“Terima kasih karena sudah bersedia datang, Pak." Mika mengatupkan kedua tangan di depan dadanya sembari sedikit menundukkan kepala kepada Pak Akbar—selaku usdaz yang memimpin jalannya tahlilan 100 hari kepergian Rendi.
Saat ini waktu sudah menunjukkan pukul 20.40 WIB. Tahlilan sudah selesai dan para bapak-bapak juga sudah pulang sejak tujuh menit yang lalu. Beberapa teman-teman kelas Reely pun turut datang walau tidak banyak—hanya sekadar mewakilkan saja. Pun dengan Rezi, Adit, dan Bima yang turut datang.
“Makasih ya, Kak Adit dan Kak Bima udah sempatin buat datang,” kata Reely menatap Adit dan Bima bergantian. Ia jadi merasa terharu karena orang-orang di sekitarnya sangat peduli kepadanya. Terlebih dua sahabat Rezi, yang memang jarang berinteraksi dengannya.
“Sama-sama, Reely,” jawab Adit dengan senyum tipis.
Setelah sampai di teras rumahnya, Adit dan Bima menghentikan langkah sembari saling tatap. Reely hanya bisa terdiam karena memang tingkah dua sahabat Rezi ini sering kali di luar dugaan.
Kali ini, Bima menatap Reely. “Ini kami udah boleh pulang kan, ya?”
“Boleh, Kak." Reely langsung saja mengerutkan dahinya. Memangnya sejak kapan ia melarang mereka untuk pulang? Perasaan tidak.
Adit tersenyum mengejek lalu menepuk keras punggung Rezi. “Soalnya ini anak kayak berat banget langkahnya buat pergi, nih.”
Tawa Bima menggelegar. “Takut merindu si Abang, aw.”
Reely terdiam sembari menundukkan kepalanya karena merasa malu. Selalu saja, kedua sahabat Rezi kerap meledeknya.

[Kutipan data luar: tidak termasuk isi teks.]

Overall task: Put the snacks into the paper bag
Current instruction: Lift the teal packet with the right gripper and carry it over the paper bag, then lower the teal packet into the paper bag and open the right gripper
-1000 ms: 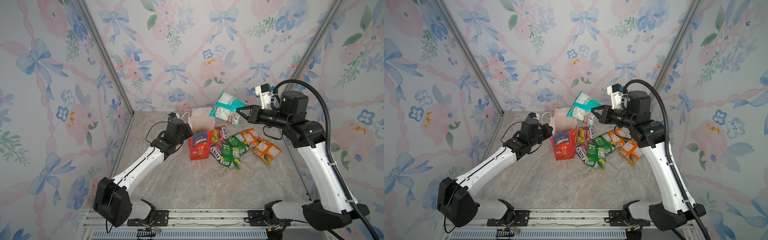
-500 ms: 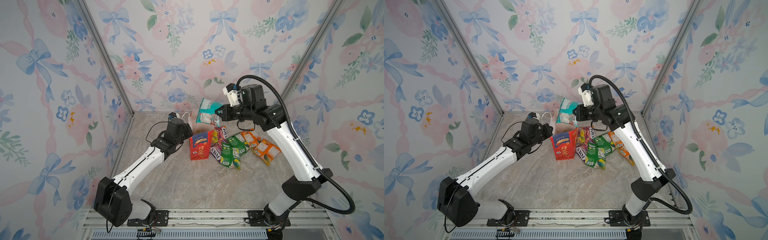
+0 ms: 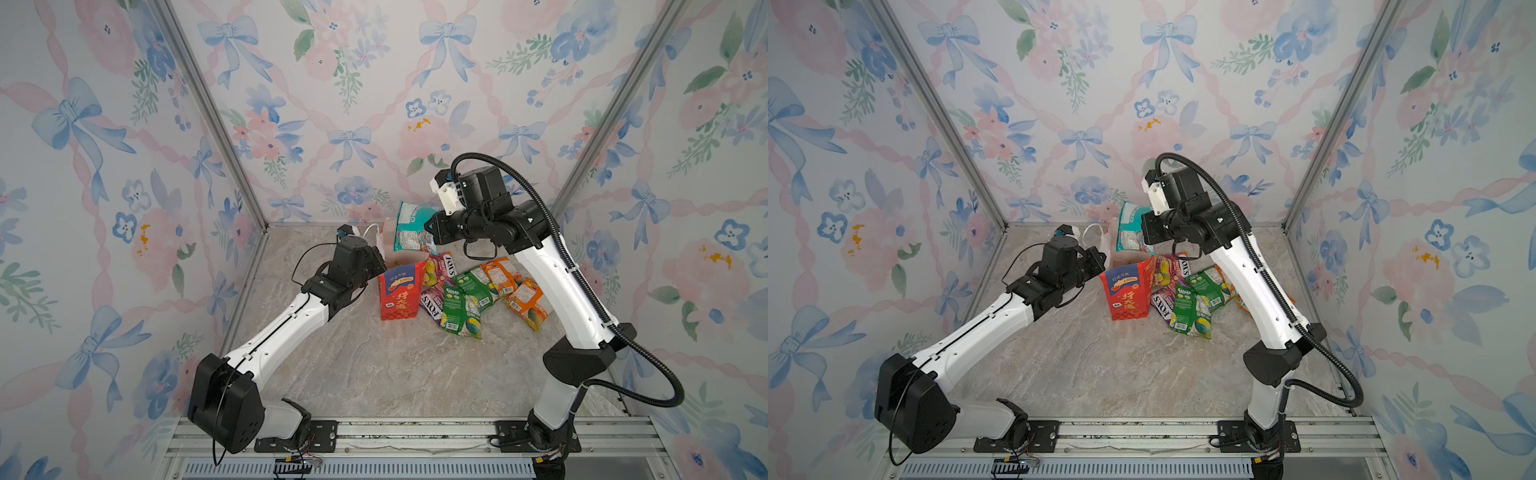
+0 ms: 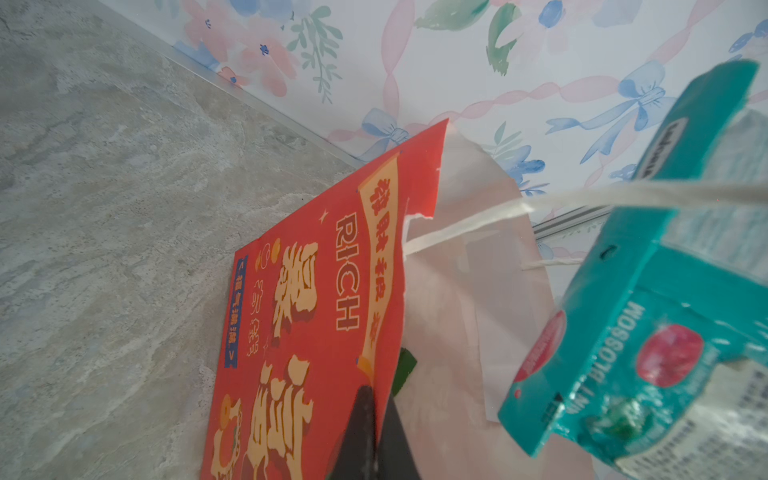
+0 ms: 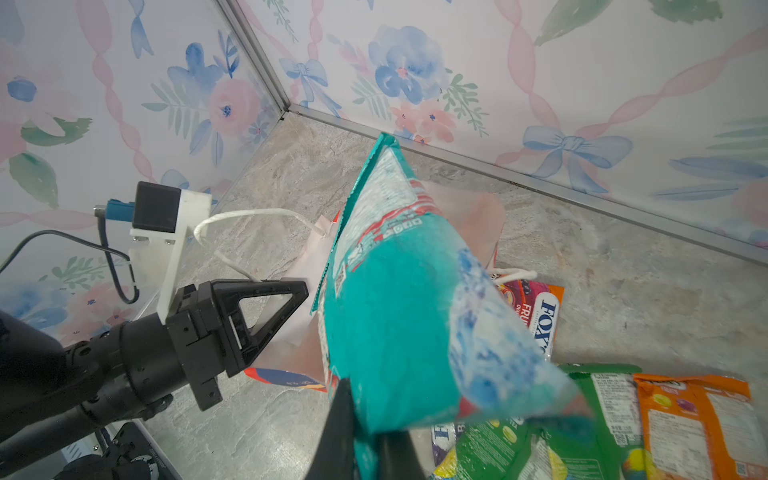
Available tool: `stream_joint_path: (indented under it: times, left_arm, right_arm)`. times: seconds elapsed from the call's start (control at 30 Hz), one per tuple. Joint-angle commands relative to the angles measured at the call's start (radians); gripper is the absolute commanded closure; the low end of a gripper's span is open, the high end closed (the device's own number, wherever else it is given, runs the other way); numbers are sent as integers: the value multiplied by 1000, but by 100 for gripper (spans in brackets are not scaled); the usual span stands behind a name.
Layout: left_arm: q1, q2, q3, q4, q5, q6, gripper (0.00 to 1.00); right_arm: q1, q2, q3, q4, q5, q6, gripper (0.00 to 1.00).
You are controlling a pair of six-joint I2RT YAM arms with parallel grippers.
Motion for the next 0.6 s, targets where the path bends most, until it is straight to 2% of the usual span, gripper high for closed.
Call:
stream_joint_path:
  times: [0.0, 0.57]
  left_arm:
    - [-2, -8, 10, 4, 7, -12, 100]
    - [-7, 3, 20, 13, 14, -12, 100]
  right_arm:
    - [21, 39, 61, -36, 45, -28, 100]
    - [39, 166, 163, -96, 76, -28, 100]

“Diem lo berdua. Sana, tunggu gue di mobil,” usir Rezi mendorong badan Adit dan Bima agar segera menjauh. Keduanya hanya tertawa lalu berjalan menuju mobil Rezi, dan berpamitan sekali lagi kepada Reely.
Baiklah, sekarang di teras itu hanya ada dirinya dan Rezi. Udara malam yang makin dingin menyelinap menyentuh kulit-kulit hangat itu. Reely menikmati dinginnya malam ini karena dia suka sekali dengan udara dingin.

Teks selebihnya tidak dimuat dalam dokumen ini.